What you have to do: The response should consist of the data below, copied exactly, with no pictures in it.

Exercise data:
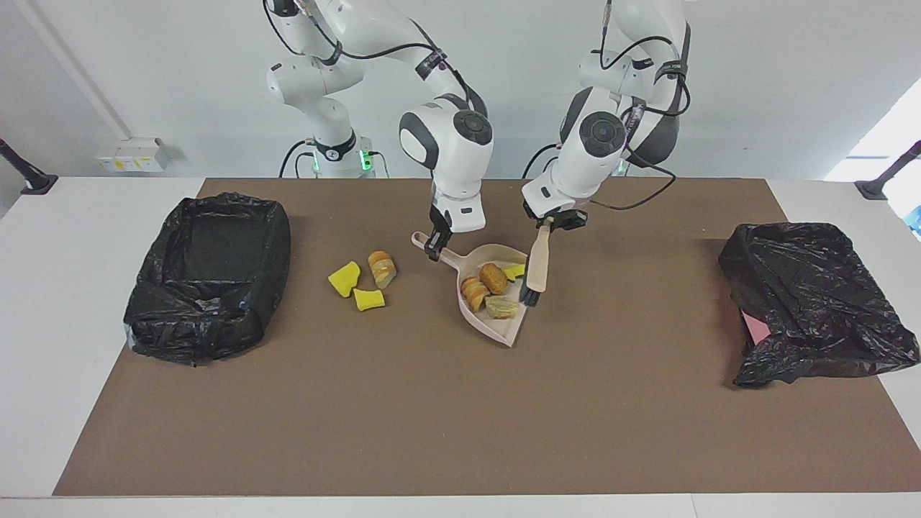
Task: Sweep and dump trash in bin
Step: 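Carry the dustpan to the far black bag and tip it with the right gripper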
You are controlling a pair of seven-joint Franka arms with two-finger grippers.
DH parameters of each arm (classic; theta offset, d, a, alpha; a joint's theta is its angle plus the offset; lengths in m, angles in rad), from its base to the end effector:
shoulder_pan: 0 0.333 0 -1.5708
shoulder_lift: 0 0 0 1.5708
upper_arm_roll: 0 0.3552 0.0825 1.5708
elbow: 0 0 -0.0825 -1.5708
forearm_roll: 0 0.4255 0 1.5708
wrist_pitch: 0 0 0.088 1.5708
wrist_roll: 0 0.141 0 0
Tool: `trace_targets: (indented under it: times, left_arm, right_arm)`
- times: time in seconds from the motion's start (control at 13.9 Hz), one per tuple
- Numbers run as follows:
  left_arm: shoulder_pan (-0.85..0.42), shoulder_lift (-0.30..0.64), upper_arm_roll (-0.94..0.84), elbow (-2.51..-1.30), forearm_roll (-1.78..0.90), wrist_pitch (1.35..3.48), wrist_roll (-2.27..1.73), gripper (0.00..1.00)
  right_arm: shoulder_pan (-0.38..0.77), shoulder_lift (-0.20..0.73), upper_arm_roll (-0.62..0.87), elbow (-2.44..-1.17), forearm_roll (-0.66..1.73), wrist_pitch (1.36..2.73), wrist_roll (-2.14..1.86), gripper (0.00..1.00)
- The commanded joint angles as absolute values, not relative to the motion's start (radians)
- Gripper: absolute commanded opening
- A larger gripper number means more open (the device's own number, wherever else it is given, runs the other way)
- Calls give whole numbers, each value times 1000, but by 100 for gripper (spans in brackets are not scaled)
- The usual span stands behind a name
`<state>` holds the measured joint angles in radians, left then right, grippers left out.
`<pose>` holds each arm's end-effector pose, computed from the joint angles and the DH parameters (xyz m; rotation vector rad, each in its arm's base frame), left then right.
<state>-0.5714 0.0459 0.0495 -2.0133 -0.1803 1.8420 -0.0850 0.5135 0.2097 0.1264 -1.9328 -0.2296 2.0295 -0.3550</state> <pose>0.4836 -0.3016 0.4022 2.9722 -0.5552 -0.3894 0.5185 0.3582 0.3548 2.5110 1.5516 -0.1241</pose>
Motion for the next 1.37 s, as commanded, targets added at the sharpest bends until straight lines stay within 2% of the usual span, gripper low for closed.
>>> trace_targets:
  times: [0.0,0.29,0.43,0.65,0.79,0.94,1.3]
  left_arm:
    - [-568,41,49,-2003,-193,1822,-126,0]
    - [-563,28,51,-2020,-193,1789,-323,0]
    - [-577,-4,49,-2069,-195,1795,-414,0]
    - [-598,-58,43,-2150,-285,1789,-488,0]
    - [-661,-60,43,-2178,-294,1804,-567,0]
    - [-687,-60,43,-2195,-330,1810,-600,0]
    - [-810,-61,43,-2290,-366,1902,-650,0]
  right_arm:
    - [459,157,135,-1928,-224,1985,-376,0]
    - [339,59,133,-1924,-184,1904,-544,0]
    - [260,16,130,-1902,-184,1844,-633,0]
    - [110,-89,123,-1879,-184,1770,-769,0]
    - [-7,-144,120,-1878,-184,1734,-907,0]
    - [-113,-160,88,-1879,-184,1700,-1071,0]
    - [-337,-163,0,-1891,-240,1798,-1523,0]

Worked solution:
Task: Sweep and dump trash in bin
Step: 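Carry the dustpan to the far black bag and tip it with the right gripper
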You are controlling a pair of seven-joint Franka arms with two-finger grippers.
DH parameters of each arm (classic; theta offset, d, a, alpha; a joint's theta is its angle plus the offset; lengths in m, angles in rad), from its base to the end effector:
shoulder_pan: 0 0.333 0 -1.5708
shoulder_lift: 0 0 0 1.5708
upper_arm_roll: 0 0.3552 0.0825 1.5708
elbow: 0 0 -0.0825 -1.5708
forearm_roll: 0 0.4255 0 1.5708
wrist_pitch: 0 0 0.088 1.5708
wrist_roll: 0 0.141 0 0
Tool: `trace_targets: (indented under it: times, left_arm, right_arm)`
- times: time in seconds from the motion's start (control at 13.9 Hz), one per tuple
- Numbers run as follows:
  left_arm: shoulder_pan (-0.85..0.42), shoulder_lift (-0.30..0.64), upper_arm_roll (-0.94..0.84), elbow (-2.51..-1.30), forearm_roll (-1.78..0.90), wrist_pitch (1.35..3.48), wrist_roll (-2.27..1.73), gripper (0.00..1.00)
  right_arm: shoulder_pan (-0.38..0.77), shoulder_lift (-0.20..0.73), upper_arm_roll (-0.62..0.87), elbow (-2.44..-1.17), forearm_roll (-0.66..1.73), wrist_pitch (1.36..2.73), wrist_roll (-2.14..1.86), gripper (0.00..1.00)
- The commanded joint angles as absolute values, not relative to the motion's start (radians)
- Gripper: absolute commanded opening
- A larger gripper number means more open (the device's own number, wherever else it is given, runs the other way)
- Calls give whole numbers, each value times 1000, but by 100 for gripper (spans in brackets are not scaled)
- The usual span stands behind a name
`<state>` holds the measured joint angles in radians, left then right, grippers left out.
`<pose>` holds each arm's end-effector pose, computed from the joint angles and the DH parameters (xyz m; rotation vector rad, each in its arm's base frame), left then right.
<state>-0.5714 0.0459 0.0495 -2.0133 -0.1803 1.8420 -0.0850 0.5135 0.2097 0.1264 -1.9328 -0.2296 2.0295 -0.3550</state> <pose>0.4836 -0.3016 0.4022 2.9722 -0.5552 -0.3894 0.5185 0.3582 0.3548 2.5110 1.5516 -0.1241</pose>
Motion for the next 1.37 s, as commanded, targets added at the sharpest bends until straight lines stay within 2% of the usual span, gripper low for closed.
>>> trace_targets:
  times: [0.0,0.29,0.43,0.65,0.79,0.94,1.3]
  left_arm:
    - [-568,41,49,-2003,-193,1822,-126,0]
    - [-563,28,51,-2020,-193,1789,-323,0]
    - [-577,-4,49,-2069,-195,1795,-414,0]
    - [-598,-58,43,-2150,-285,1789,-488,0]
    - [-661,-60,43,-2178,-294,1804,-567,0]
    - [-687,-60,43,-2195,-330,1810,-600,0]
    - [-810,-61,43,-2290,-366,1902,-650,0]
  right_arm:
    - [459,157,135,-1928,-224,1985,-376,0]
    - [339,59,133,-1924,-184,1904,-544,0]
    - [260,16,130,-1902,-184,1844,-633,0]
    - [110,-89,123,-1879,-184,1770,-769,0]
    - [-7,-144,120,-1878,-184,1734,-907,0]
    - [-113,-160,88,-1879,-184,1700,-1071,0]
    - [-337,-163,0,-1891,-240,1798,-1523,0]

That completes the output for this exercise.